Não sei. O que sei é que sou um incorrigível otimista metodológico. Ajo sempre “como se”. Pudera: estou já há três décadas lutando contra as injustiças do sistema de Justiça. Já perdi muitas, e continuo aqui.
Stoic mujic. Camponês estoico. Eis o meu lema. Cair e levantar.
Sigo. E hoje vai aqui minha cartinha.
Papai Noel, meu primeiro pedido é que as pessoas leiam textos com mais de quinze linhas (o que inclui este).
Você bem sabe, as coisas aqui no direito brasileiro não têm sido fáceis. Ameaças de golpe de Estado quase todos os dias. Dureza. Escapamos de um em 2023. Papai Noel, passe a varinha nessa gente que fica, pateticamente, pedindo golpe e AI-5. Quem pede golpe de estado nunca teve ninguém preso pela ditadura. Eu tive. Papai Noel sabe. Várias vezes contei isso, pedindo para ajudar minha família. Afinal, é o que eles mesmos estão pedindo, pois não? Estou sendo generoso, pois!
Papai Noel, como tem tanta gente falando mal da Constituição e querendo destruir até cláusula pétrea, ajude-me na fundação do movimento salvacionista chamado Unfucking the Constitution (só posso dizer o nome em inglês porque me recuso a dizer palavrões). Ou em francês: Défornication de la Constitution. Já que tem tanta gente querendo fazer o contrário…
Poxa, Pai Natal, por que tem tanta gente que faz faculdade de direito e sai odiando a Constituição? Seus professores seriam analfabetos funcionais? Veja isso pra mim, Papai Noel. E depois me conte.
Nosso ensino jurídico não foi, até hoje, capaz de ensinar — direito — conceitos básicos de democracia? Faça essa gente ajoelhar no milho, Papai Noel. E lhes tire o smartphone. Sem ele, derretem. Sem redes, eles secam.
Papai Noel, diga-me: por que tem tanta gente reacionária no Direito? E na política? E nas mídias? Em que fracassamos?
Papai Noel, recolha todos os celulares cujos WhatsApp fizeram fake news tipo “o artigo 142 da CF coloca as Forças Armadas como poder moderador.” Faça-os ajoelharem no milho (no meu tempo de ensino fundamental era assim).

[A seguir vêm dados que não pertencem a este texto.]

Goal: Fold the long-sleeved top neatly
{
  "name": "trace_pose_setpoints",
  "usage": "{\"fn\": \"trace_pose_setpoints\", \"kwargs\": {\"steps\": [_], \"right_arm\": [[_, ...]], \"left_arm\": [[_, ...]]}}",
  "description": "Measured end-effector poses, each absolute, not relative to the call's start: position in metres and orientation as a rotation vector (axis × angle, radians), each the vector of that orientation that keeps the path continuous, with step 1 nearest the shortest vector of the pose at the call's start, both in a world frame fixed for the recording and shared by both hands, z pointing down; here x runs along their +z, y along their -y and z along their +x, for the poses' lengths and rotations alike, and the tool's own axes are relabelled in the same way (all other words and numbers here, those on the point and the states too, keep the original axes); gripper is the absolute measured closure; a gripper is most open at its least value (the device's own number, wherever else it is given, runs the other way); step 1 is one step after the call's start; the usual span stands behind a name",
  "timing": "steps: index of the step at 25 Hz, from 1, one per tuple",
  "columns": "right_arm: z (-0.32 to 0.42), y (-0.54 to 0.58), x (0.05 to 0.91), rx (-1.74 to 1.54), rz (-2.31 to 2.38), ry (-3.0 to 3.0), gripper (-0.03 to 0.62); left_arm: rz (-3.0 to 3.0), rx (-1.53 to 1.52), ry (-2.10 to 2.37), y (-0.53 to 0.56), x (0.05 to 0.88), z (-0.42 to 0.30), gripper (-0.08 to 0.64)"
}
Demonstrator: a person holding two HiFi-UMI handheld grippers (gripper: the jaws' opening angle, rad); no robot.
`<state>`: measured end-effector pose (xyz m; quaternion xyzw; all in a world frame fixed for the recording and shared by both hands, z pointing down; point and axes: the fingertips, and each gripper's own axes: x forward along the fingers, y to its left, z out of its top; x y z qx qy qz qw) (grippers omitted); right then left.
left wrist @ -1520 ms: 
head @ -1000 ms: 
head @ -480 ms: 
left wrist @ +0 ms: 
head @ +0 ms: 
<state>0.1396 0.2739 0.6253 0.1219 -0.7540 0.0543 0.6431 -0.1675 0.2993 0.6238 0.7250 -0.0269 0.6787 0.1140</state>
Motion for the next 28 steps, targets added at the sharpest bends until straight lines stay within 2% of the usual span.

Mais um pedido: que os alunos das faculdades leiam livros. E que não fiquem consultando a m… do WhatsApp enquanto o professor fala. Passe a vara de marmelo no lombo dessa escumalha, Papai Noel. Ler, sabe? Ler livros. Parece antiquado, eu sei. Mas perdoem minha insistência: acho mesmo que não tem muito jeito. Fazer o quê? Dá trabalho, né? Pois…
Que as pessoas voltem a ler. Livros. Textos sofisticados. Não fake news de whatsapp ou de twitter. E esse negócio de tik tok já está enchendo o saco!
Que advogados e jornalistas não mais sejam desrespeitados.
Que os desembargadores e ministros, durante a sustentação oral das partes, não fiquem olhando os seus tablets; e que prestem atenção no esfalfamento do causídico (ou finjam que estão prestando atenção).
Como se viu, são poucos os pedidos, Papai Noel. Assim como eram poucos os meus pedidos de menino de Agudo, terra do Bagualossauro Agudensis, o mais antigo dinossauro do mundo, encontrado a 3 km de onde nasci. Mais de duzentos e quarenta milhões de anos! Por isso sou um dinossauro da Constituição. Um jurássico.
No mais, querido Papai Noel, queria apenas uma bola, luvas e uma camisa de goleiro. Simbolicamente, coisas simples ainda hoje.
Ah, o pedido final: quando vai terminar a delação Sherazade do Cid? Ou nos conte qual é o conteúdo…!
Feliz Natal aos meus leitores. E leitoras!